A new word entered the Australian climate change policy the other day. That word is “churn.” I hadn’t heard it before but here it was on the key press release:
The use of a baseline approach to the electricity generation sector greatly reduces the ‘churn’ involved in the ETS – less money is raised from industry and then redistributed to households to compensate them for higher electricity prices.
My understanding of what ‘churn’ described was the idea that we put in policy to change price signals (in particular raising one price) and then we use compensation to ensure that the income of the losers from that price increase is not diminished. That ensures that behaviour away from the thing whose price has increased (in this case, carbon) occurs but other broader macroeconomic impacts (say, by reducing consumption overall) are avoided. It is a basic part of introductory economics textbooks and a solid economic approach.
So why was it now given a label that suggested it was a bad thing and something that should be reduced? Since it figured so importantly in the media I took a look at the Frontier Economics report to see the analysis. In the 102 page report, “churn” or its variants is only 8 times and 5 of them are in the executive summary.
Here is a key paragraph (p.3):
The improvement in the economics of the CPRS reported below is mostly due to a reduction in the economic distortions arising from Government’s revenue churning, as described above. This churning occurs, for example, when the Government charges electricity consumers for the full cost of greenhouse gas emissions from electricity production and then returns the money it collects to various groups it believes are deserving of Government support to compensate for the financial hardship arising from the CPRS. If this reallocation of funds is made an in-built feature of the trading scheme, rather than a distinct exercise that relies on the Government to intercept and reallocate permit funds, this ensures lower electricity price increases, which is better for the economy.
But that is exactly the opposite of what we would surely want climate change policy to achieve. Before I saw this idea of shielding on price signals as an argument for gradualism — which may have some basis but I’m not sure the behavioural evidence points us that way. But the idea that we want to price then compensate is a sound one and certainly not something we want to remove from climate change policy as the Frontier Economics report suggests. Indeed, in my reading of that report, no argument is made that “churn” is actually a bad thing although it is asserted as such.
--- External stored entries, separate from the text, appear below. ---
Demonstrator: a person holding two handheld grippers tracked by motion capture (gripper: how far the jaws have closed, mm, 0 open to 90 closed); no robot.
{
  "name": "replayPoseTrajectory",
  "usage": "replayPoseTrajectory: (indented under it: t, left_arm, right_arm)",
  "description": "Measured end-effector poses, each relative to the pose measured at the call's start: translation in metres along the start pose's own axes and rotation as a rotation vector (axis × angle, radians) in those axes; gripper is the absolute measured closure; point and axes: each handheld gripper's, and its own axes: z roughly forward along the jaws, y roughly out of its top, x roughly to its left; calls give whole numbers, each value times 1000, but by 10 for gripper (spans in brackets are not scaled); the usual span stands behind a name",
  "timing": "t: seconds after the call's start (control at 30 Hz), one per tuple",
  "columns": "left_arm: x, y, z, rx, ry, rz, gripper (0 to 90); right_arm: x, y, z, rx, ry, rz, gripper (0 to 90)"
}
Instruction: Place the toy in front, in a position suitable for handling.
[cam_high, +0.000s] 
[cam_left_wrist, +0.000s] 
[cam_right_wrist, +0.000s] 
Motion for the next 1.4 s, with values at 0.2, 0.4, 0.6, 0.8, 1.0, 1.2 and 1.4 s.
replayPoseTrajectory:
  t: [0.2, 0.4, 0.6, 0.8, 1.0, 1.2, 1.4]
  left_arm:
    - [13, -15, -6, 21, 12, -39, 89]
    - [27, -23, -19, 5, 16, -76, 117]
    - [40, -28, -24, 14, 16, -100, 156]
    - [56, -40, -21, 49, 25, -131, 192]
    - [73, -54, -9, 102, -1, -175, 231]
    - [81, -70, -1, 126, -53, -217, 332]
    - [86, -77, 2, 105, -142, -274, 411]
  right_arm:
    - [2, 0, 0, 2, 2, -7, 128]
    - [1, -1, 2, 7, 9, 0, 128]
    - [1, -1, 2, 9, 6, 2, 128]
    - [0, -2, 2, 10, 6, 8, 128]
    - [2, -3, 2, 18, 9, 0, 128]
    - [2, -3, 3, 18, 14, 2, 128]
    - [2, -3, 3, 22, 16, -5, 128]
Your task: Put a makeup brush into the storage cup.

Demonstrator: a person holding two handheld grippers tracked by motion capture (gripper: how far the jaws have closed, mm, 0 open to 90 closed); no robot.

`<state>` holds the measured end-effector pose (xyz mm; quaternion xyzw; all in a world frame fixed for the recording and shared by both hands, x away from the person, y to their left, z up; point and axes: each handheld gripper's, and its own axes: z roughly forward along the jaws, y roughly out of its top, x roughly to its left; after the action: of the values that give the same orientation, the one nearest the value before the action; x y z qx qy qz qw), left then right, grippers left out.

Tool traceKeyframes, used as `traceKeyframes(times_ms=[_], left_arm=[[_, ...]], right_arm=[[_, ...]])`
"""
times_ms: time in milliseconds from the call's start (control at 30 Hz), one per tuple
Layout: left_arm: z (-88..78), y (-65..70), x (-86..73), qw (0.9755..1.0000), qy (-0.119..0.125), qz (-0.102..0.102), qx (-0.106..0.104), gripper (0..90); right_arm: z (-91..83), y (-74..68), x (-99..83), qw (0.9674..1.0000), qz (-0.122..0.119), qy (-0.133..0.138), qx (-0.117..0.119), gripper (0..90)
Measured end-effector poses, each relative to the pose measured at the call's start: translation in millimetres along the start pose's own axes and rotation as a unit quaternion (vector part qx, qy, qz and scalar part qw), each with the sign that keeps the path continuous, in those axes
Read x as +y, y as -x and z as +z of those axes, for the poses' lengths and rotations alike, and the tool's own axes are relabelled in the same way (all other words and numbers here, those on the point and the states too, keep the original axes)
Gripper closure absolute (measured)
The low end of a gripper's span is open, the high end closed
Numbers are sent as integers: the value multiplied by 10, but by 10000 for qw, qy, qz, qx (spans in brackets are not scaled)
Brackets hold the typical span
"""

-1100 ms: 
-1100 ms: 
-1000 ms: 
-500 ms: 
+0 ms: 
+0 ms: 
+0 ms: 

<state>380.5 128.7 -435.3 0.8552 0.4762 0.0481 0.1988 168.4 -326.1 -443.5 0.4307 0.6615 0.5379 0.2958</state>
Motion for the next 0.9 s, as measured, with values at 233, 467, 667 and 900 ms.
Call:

Anyhow, rather than go through the wonkish details myself, it turns out that this is a pressing issue for the climate change policy debate everywhere. In the US, Greg Mankiw provides the details — he talks of a carbon tax but the same logic applies for a cap and trade approach. It is a restatement of what is in our textbook (Chapter 22 from memory) and given its importance in the debate here this week, I am going to take the liberty of reproducing Mankiw’s whole post here:
We can think of the typical household as having to make two decisions. First, the household decides how much to work and consume. This is the standard consumption-leisure tradeoff. Second, the household decides how to allocate consumption between carbon-intensive products and less carbon-intensive products.
Mathematically, we might write utility as
U = u(C) + v(L)
where C is consumption and L is leisure. Consumption is a composite of carbon-intensive consumption C1 and less carbon-intensive consumption C2, which we can write as
There are two margins of adjustment: between C and L, and between C1 and C2.
We start in a situation in which each of these margins of adjustment is distorted. Because earnings are taxed via income and payroll taxes, people have too little incentive to work and consume. In addition, because there is a negative externality associated with carbon, people have too little incentive to move their consumption basket toward less carbon-intensive products. In other words, the relative price of consumption compared to leisure is too high, and the relative price of carbon consumption compared to noncarbon consumption is too low.
The trick is how to fix the second distortion without making the first one worse. A tax on carbon with the revenues used to cut income taxes does that. Everyone who thinks there are negative carbon externalities should agree that is the efficient policy.
A tax on carbon with the revenue squandered via lump-sum handouts to powerful special interests, however, fixes the second distortion but makes the first one worse. The good thing about this policy is that it raises the price of carbon-intensive consumption relative to less carbon-intensive consumption. The bad thing about it is that it also raises the price of consumption relative to leisure—in other words, it depresses the real wage. The basic problem is that a new tax on carbon-intensive products C1 is also an additional tax on consumption C, unless there is some other offsetting tax change.
This is where the Rorschach test comes in. A carbon tax without a compensating income tax cut makes one problem better and one worse. The question then is which problem is bigger. I don’t think there is a consensus among economists on this last question. That is why reasonable people can disagree about the bill being debated in Congress.
But there is a consensus, more or less, that we could fix one margin of adjustment without distorting the other margin more. But that requires a cut in income or payroll taxes to be a key part of the environmental policy.
Now I am more than happy for someone from Frontier Economics to point me to the refutation of this basic notion. I couldn’t find it in the report and are not aware of an industry-specific literature that might have this evidence.
And let us be clear: there is a criticism here of the Government’s approach as much as those of others. The CPRS gives compensation to generators but it also gives compensation to households in the form of tax cuts. I am not sure there is enough of the latter to satisfy us but I do think that to move away from the price then compensate approach to something that reduces “churn” is likely to be a step in the wrong direction.